South Louisiana's musical traditions and Carnival celebrations fueled photographer Syndey Byrd's work for more than thirty years.

Syndey Byrd

Courtesy of Louisiana State Museum

Louis Nelson and the Big Six. Byrd, Syndey (Photographer)

Syndey Byrd was a prolific photographer who documented the distinct cultural practices of New Orleans and south Louisiana from the 1970s through the early 2010s. South Louisiana’s musical traditions and Carnival celebrations have fueled Byrd’s work: from elite society balls and krewe parades to the Mardi Gras Indians and the ever-changing street theater of the Vieux Carré on Fat Tuesday, she has seen and photographed it all.
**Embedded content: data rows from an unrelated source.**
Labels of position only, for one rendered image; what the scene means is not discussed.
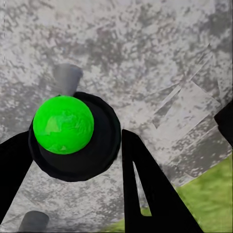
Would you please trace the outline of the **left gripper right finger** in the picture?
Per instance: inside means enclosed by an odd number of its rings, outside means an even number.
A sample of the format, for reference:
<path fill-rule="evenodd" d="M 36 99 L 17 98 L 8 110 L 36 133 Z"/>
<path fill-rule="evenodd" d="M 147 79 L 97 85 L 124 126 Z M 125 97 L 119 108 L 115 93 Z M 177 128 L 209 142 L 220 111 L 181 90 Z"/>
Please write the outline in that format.
<path fill-rule="evenodd" d="M 141 138 L 122 129 L 121 155 L 125 233 L 203 233 Z M 152 216 L 140 214 L 134 174 L 143 185 Z"/>

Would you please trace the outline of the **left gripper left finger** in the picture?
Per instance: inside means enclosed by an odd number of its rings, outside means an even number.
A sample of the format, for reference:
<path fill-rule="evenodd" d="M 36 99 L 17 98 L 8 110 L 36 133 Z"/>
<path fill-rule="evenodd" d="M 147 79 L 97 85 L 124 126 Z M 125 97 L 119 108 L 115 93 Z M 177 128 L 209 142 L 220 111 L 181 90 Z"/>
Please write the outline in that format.
<path fill-rule="evenodd" d="M 0 225 L 33 162 L 28 138 L 29 131 L 0 144 Z"/>

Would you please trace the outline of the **insectifuge atomizer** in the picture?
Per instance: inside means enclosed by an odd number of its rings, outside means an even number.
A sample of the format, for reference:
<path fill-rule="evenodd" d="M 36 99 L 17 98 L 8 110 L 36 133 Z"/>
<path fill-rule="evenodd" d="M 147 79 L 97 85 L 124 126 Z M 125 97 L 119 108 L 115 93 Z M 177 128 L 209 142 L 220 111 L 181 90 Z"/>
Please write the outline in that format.
<path fill-rule="evenodd" d="M 32 158 L 50 177 L 68 183 L 88 181 L 116 161 L 120 122 L 103 99 L 76 92 L 81 68 L 59 64 L 51 73 L 61 95 L 43 103 L 34 115 L 28 138 Z"/>

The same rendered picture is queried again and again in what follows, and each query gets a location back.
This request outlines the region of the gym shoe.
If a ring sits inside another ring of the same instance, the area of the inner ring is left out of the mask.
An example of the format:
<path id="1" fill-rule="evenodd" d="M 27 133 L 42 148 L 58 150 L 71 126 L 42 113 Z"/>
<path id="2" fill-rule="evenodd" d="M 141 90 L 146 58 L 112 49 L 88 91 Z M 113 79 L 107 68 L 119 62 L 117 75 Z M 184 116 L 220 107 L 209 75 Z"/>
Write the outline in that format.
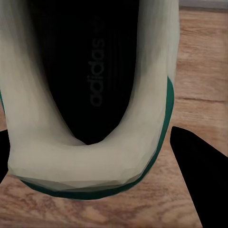
<path id="1" fill-rule="evenodd" d="M 155 164 L 174 106 L 179 0 L 0 0 L 8 171 L 73 201 Z"/>

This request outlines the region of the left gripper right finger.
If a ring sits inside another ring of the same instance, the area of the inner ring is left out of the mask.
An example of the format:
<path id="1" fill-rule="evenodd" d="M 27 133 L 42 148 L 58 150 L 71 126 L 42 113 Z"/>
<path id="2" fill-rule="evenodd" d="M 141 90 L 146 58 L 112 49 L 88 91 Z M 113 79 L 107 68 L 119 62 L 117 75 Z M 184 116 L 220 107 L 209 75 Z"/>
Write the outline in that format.
<path id="1" fill-rule="evenodd" d="M 228 228 L 228 157 L 176 126 L 170 144 L 203 228 Z"/>

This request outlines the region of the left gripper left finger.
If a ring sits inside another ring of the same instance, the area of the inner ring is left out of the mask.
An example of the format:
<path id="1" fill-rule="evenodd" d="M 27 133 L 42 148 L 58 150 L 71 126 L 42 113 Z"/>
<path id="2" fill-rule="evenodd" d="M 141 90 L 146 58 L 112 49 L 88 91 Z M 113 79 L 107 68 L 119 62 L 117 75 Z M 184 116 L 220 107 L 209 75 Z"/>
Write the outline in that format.
<path id="1" fill-rule="evenodd" d="M 8 159 L 10 155 L 10 140 L 8 130 L 0 132 L 0 183 L 8 172 Z"/>

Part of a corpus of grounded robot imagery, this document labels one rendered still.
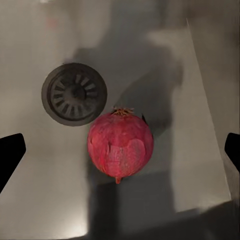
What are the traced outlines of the vidalia onion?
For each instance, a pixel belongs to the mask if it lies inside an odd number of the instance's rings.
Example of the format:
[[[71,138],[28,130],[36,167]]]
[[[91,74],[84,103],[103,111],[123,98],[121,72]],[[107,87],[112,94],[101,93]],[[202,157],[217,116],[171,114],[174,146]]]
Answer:
[[[114,177],[116,184],[148,163],[154,144],[144,116],[139,118],[124,107],[98,117],[87,135],[87,150],[93,164]]]

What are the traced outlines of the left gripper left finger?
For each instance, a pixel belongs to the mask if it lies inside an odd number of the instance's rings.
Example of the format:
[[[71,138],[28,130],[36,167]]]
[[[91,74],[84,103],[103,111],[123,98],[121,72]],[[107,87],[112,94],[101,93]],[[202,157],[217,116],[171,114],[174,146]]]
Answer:
[[[26,153],[22,133],[0,138],[0,193]]]

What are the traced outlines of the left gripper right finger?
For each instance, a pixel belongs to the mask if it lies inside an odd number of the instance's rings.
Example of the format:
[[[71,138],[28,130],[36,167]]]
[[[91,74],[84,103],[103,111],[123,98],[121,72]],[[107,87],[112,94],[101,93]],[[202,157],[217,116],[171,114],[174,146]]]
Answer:
[[[230,133],[224,150],[240,172],[240,134]]]

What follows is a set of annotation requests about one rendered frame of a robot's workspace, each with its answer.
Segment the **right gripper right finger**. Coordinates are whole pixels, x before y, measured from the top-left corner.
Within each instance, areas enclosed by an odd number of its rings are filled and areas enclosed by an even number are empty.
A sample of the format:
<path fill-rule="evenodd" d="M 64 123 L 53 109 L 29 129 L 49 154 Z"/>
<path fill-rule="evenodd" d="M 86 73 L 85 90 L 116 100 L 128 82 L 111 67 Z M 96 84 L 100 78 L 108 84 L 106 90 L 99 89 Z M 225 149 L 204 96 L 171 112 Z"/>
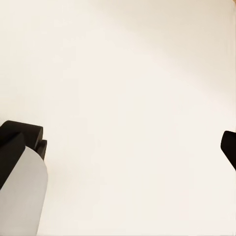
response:
<path fill-rule="evenodd" d="M 221 149 L 236 169 L 236 133 L 225 131 L 221 140 Z"/>

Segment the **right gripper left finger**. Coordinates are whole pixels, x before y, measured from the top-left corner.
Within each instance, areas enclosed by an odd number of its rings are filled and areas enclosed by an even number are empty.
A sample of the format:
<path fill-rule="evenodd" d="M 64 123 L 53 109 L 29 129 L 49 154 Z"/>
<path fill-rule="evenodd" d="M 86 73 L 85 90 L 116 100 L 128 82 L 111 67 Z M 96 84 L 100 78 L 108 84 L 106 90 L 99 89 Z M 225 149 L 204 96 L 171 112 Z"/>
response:
<path fill-rule="evenodd" d="M 21 131 L 0 136 L 0 190 L 26 149 Z"/>

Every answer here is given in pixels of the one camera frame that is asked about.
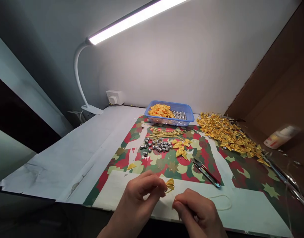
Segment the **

Art critic D. Eric Bookhardt once offered the observation that Byrd is “perhaps the most tenacious and prolific of Mardi Gras photographers.”

Born in Hattiesburg, Mississippi, on July 3, 1944, Byrd attended the University of Mississippi in Oxford, where she studied painting. Following college she moved to New York City, where she remained for five years before she left the city and traveled throughout the United States and Canada in her car, enlarging her view of the world with its different cultures and traditions. She moved to New Orleans in the mid-1970s, and the city has remained her base ever since. Byrd marks a shift in her thinking about photography to 1976, when she met photographer Ernst Haas, considered one of the great masters of color photography. She describes her contact with Haas as a decade-long apprenticeship, where the older photographer critiqued and advised her on photographic issues in her work, in her words, “helping me shape the emerging body of my New Orleans imagery into an aesthetic and documentary whole.”

Byrd’s New Orleans pictures do not start or end with Mardi Gras. The city’s musicians and events that showcase them are part of her pursuit to define a cultural mosaic of her adopted city. Portraits of musicians in their homes and at work form a significant element of her work: Ernie K-Doe, Antoine “Fats” Domino, and the Neville Brothers are among her well-known subjects. She has also marked the passing of many musical giants of New Orleans by photographing their funerals.

In addition to the full panoply of New Orleans’s Carnival celebrations, Byrd has participated in and documented the traditional Cajun courir de Mardi Gras in rural Acadiana, a ritualized group horseback ride whose purpose is to gather ingredients for a communal gumbo. For those accustomed to the tightly packed streets of urban carnival, the sight of a single costumed and masked rider against a backdrop of a wintry field is startling and somewhat surreal.

For much of her career, Byrd has used her vision to explore parallels of New Orleans culture to that of Haiti. Since its founding in 1718, New Orleans has shared much with Haiti, which gained independence from France in 1804. Byrd’s images of Haitian cultural rituals, architecture, and street life emphasize the visual similarities between the two places that have persisted through the centuries.

Byrd’s work has been the focus of exhibitions in the United States and abroad. Large solo exhibitions in 1992 were held at the New Orleans Museum of Art and the Mardi Gras Museum in Kenner, Louisiana. A group exhibition, ¡Carnaval!,addressing the holiday’s traditions around the world, included her work. Between 2004 and 2007 the exhibition was shown in Santa Fe, New Mexico; Los Angeles, California; Dallas, Texas; New Orleans; and New York City. A solo exhibition was held in Paris in 2007, and an exhibition at the New England School of Photography in Boston, Massachusetts, was mounted in 2009. Byrd’s work is in the collections of the Louisiana State Museum, the New Orleans Museum of Art, the Mardi Gras Museum, and the Amoco corporate collection. She was one of eight photographers featured in the 1992 Public Broadcasting System program about documentary photographers, Ten Thousand Eyes.

The excellence of Byrd’s work has been recognized by first place awards from the New Orleans Press Club in 2001 and 2008 for her photo stories in Louisiana Cultural Vistas magazine. In 2002 the New Orleans Musicians Clinic conferred upon her its Blue Lu and Danny Barker Keeping the Music Alive award. In 2009, The Backsteppers, a photographer-based club started in the manner of traditional New Orleans social aid and pleasure clubs, named her Queen for Life. Additional recognition came in 2010, when she received the Louisiana Endowment for the Humanities’ Michael P. Smith Award for Documentary Photography.

Byrd was diagnosed with Alzheimer’s disease in 2012 and was admitted to an assisted-living facility shortly thereafter. In April 2015 the New Orleans Jazz and Heritage Festival mounted a retrospective of her works but Byrd was unable to attend. She died later that year on October 1 at the age of 71.